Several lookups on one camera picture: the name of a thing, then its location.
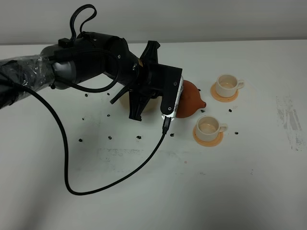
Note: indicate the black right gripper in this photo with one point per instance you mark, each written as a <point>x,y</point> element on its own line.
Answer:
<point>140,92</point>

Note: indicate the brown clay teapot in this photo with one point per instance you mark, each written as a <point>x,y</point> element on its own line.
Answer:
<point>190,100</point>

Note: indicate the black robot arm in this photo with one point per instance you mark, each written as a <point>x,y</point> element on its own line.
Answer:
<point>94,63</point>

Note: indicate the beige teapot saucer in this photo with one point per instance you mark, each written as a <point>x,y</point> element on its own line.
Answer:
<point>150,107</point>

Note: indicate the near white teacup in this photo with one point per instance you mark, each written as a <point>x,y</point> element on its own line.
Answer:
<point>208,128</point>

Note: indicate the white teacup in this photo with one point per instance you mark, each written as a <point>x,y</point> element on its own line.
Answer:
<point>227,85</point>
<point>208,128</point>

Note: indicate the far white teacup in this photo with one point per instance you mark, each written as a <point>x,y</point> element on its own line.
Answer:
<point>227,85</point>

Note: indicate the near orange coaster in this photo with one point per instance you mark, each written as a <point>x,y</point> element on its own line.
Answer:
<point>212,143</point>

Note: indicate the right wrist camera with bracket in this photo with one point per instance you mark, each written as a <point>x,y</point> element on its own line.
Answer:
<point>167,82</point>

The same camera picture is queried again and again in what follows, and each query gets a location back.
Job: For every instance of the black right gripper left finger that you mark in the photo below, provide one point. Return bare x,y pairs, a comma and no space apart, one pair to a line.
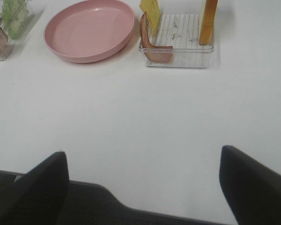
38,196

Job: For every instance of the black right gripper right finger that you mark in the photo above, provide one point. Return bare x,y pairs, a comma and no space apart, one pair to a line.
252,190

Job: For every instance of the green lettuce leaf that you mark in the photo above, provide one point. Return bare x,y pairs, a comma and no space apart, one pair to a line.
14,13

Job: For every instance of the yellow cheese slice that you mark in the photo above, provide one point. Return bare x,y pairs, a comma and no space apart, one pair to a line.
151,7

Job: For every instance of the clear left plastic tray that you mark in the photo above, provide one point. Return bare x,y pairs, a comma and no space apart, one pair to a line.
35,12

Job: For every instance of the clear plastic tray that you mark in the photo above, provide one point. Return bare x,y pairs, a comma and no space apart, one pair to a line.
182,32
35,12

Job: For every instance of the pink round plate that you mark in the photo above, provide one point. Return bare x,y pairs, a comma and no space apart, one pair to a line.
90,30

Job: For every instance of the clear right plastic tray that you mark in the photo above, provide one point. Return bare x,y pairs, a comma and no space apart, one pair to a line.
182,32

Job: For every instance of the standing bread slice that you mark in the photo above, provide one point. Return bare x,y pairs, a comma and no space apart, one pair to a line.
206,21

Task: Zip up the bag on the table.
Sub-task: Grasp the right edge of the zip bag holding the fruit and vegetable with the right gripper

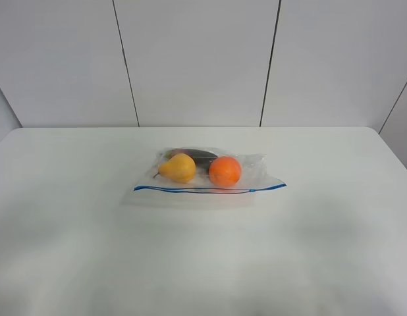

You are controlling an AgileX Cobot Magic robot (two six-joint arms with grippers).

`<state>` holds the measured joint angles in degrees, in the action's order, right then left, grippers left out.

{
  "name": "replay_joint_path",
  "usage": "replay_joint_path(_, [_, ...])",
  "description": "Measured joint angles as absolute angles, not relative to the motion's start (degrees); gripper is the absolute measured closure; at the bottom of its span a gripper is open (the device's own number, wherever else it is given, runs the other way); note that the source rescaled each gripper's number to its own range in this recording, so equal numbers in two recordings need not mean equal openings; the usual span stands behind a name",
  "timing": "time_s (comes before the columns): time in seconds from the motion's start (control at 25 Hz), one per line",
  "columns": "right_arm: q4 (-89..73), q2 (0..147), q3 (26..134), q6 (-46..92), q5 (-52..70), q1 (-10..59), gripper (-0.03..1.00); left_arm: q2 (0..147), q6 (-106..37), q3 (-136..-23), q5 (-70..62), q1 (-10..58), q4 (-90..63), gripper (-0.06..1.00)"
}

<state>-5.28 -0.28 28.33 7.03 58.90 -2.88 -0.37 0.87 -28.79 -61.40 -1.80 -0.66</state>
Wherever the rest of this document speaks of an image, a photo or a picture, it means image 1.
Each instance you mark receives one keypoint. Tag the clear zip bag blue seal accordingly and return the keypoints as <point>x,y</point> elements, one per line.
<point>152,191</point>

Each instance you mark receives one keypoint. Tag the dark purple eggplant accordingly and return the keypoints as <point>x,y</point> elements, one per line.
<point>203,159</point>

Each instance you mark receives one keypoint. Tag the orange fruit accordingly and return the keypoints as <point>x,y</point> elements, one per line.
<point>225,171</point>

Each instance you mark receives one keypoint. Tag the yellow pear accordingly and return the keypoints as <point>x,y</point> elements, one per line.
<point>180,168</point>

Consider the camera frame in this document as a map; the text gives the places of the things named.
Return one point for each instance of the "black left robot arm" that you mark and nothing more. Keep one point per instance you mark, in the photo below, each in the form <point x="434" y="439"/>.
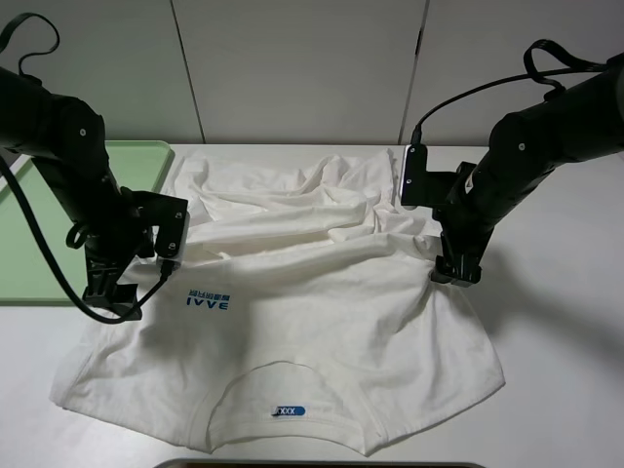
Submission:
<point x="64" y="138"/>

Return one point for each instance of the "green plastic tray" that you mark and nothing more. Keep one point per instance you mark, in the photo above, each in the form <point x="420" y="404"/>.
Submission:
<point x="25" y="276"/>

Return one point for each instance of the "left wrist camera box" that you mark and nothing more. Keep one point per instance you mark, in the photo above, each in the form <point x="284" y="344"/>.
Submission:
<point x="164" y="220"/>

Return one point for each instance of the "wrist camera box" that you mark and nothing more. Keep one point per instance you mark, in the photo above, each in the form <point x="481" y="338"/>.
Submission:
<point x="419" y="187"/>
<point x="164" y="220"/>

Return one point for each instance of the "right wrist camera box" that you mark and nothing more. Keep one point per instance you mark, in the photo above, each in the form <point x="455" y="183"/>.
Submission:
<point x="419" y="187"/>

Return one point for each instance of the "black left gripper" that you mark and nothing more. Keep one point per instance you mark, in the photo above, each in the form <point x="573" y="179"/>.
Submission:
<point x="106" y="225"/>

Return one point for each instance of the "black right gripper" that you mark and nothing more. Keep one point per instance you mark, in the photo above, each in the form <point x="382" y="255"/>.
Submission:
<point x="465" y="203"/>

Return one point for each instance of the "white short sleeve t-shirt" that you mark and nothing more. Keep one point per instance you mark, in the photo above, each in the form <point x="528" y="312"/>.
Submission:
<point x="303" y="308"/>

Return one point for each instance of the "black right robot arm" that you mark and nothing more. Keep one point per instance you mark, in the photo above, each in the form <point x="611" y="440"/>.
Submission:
******
ASSIGNMENT: Each line of the material that contains the string "document" has to be copied out.

SOLUTION TO THIS EXERCISE:
Wherever the rest of this document speaks of an image, a photo or a picture, it means image 1.
Consider the camera frame in this document as a map; the text gives the places of the things named.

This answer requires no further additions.